(Beginning of Collected data)

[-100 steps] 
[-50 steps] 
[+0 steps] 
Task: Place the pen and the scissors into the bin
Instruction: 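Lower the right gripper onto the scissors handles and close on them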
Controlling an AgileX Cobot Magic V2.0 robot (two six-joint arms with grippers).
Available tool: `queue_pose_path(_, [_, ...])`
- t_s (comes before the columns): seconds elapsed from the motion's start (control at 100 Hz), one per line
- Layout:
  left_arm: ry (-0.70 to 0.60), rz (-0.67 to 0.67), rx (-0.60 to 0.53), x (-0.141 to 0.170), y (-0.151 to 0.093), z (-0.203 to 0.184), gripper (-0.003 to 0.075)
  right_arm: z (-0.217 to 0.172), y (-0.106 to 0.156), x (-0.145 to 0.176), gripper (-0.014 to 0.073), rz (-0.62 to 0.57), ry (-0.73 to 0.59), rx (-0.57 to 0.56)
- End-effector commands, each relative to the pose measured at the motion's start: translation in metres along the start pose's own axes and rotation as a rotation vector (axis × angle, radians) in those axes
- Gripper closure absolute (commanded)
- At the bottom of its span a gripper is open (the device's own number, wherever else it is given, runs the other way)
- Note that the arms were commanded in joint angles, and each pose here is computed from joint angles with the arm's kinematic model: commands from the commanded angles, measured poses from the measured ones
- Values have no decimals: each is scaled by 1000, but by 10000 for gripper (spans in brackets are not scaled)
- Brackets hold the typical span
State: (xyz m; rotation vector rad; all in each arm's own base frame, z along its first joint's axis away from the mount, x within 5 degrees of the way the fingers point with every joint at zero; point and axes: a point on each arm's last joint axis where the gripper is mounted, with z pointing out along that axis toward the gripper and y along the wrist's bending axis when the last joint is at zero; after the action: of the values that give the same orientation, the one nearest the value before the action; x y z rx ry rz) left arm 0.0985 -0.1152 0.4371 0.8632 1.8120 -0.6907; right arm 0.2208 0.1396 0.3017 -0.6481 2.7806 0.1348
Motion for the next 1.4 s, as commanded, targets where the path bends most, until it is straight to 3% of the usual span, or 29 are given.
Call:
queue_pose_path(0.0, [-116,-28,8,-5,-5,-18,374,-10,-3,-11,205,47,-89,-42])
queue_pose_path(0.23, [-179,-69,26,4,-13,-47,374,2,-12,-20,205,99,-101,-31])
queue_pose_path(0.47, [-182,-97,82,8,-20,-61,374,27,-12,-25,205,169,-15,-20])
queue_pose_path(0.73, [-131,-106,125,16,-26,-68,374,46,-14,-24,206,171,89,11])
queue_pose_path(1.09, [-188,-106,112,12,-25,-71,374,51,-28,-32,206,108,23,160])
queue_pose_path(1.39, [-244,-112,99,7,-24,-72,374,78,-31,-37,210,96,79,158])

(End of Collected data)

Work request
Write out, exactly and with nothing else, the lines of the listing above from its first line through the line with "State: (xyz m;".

Answer to this task
[-100 steps] 
[-50 steps] 
[+0 steps] 
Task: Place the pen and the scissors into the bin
Instruction: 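Lower the right gripper onto the scissors handles and close on them
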Controlling an AgileX Cobot Magic V2.0 robot (two six-joint arms with grippers).
Available tool: `queue_pose_path(_, [_, ...])`
- t_s (comes before the columns): seconds elapsed from the motion's start (control at 100 Hz), one per line
- Layout:
  left_arm: ry (-0.70 to 0.60), rz (-0.67 to 0.67), rx (-0.60 to 0.53), x (-0.141 to 0.170), y (-0.151 to 0.093), z (-0.203 to 0.184), gripper (-0.003 to 0.075)
  right_arm: z (-0.217 to 0.172), y (-0.106 to 0.156), x (-0.145 to 0.176), gripper (-0.014 to 0.073), rz (-0.62 to 0.57), ry (-0.73 to 0.59), rx (-0.57 to 0.56)
- End-effector commands, each relative to the pose measured at the motion's start: translation in metres along the start pose's own axes and rotation as a rotation vector (axis × angle, radians) in those axes
- Gripper closure absolute (commanded)
- At the bottom of its span a gripper is open (the device's own number, wherever else it is given, runs the other way)
- Note that the arms were commanded in joint angles, and each pose here is computed from joint angles with the arm's kinematic model: commands from the commanded angles, measured poses from the measured ones
- Values have no decimals: each is scaled by 1000, but by 10000 for gripper (spans in brackets are not scaled)
- Brackets hold the typical span
State: (xyz m; rotation vector rad; all in each arm's own base frame, z along its first joint's axis away from the mount, x within 5 degrees of the way the fingers point with every joint at zero; point and axes: a point on each arm's last joint axis where the gripper is mounted, with z pointing out along that axis toward the gripper and y along the wrist's bending axis when the last joint is at zero; after the action: of the values that give the same orientation, the one nearest the value before the action; x y z rx ry rz) left arm 0.0985 -0.1152 0.4371 0.8632 1.8120 -0.6907; right arm 0.2208 0.1396 0.3017 -0.6481 2.7806 0.1348

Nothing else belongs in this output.